Try it: Please find the lines in the entries below that contain the word "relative", and copy each one.

=== Begin Enclosure ===

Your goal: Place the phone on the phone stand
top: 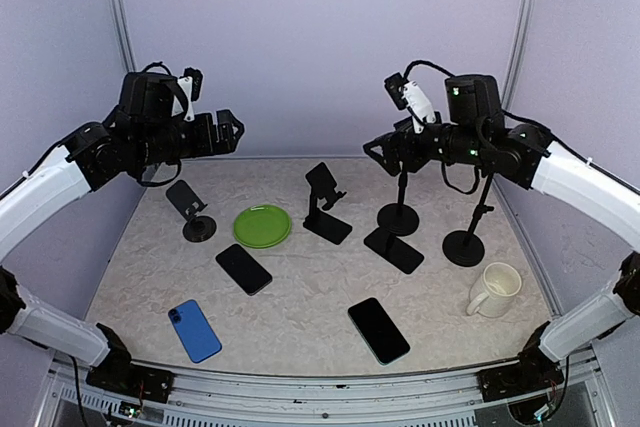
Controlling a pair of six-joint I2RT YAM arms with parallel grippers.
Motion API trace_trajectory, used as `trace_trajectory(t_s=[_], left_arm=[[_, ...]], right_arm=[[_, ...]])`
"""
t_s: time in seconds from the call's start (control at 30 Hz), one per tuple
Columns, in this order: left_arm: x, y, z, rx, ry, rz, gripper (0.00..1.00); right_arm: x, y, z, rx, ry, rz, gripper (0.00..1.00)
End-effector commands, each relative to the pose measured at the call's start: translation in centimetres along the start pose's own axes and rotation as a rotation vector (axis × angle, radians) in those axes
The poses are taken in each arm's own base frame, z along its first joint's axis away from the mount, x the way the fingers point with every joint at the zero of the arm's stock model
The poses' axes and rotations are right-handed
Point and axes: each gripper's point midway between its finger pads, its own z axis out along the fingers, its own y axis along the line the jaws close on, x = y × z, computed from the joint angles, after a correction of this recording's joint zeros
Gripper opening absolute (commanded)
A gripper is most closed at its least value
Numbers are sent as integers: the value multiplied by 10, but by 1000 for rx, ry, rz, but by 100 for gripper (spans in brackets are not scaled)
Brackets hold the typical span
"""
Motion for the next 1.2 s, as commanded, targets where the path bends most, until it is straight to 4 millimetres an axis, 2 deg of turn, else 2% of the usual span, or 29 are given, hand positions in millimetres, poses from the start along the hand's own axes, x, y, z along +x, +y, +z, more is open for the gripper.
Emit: trace_trajectory(t_s=[0.0, 0.07, 0.17, 0.3, 0.37, 0.47, 0.6, 0.73, 0.8, 1.17], left_arm=[[50, 11, 7, -147, 185, -22, 99], [63, 2, 5, -138, 208, 1, 99], [84, -23, -6, -25, 205, 41, 96], [135, -39, -16, 117, 297, 15, 87], [160, -42, -20, 167, 351, -28, 86], [197, -32, -17, 130, 440, -81, 86], [232, -23, -11, 70, 556, -74, 88], [247, -16, -3, 22, 605, -27, 96], [252, -15, -1, 14, 622, -12, 97], [269, -12, 13, -4, 679, 65, 98]], right_arm=[[37, 51, -2, -130, 98, -23, 91], [58, 70, -1, -164, 144, -11, 89], [91, 100, -3, -220, 220, 9, 86], [133, 130, -11, -266, 336, -13, 85], [155, 138, -14, -275, 400, -17, 86], [180, 145, -18, -279, 491, -16, 89], [217, 141, -25, -228, 637, -11, 100], [251, 138, -33, -186, 774, 26, 100], [263, 139, -36, -167, 825, 58, 100], [306, 159, -48, -165, 994, 165, 100]])
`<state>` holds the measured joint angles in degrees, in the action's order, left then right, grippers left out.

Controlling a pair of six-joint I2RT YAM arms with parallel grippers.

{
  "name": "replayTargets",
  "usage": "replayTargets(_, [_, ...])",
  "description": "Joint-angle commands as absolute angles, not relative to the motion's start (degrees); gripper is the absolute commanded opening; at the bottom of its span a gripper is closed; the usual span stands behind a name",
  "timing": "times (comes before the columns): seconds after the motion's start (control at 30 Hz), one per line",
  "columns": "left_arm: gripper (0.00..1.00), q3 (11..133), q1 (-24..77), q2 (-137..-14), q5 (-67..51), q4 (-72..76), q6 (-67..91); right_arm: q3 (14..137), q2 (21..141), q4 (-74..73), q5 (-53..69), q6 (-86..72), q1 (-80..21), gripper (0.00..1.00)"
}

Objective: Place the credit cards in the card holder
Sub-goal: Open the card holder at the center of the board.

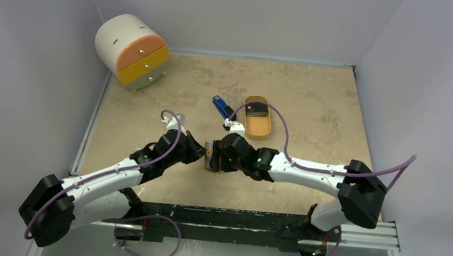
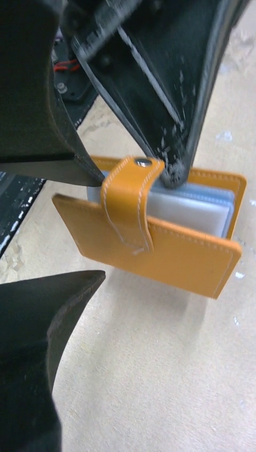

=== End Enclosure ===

Your solution:
End-effector commands, each relative to the pose measured at the call's start: translation in centimetres along the start pose's own axes and rotation as a rotation vector (axis × angle, radians) in those axes
  "description": "Joint-angle commands as absolute angles, not relative to the motion's start (degrees); gripper is the absolute commanded opening; at the bottom of its span a gripper is closed; the usual span stands behind a name",

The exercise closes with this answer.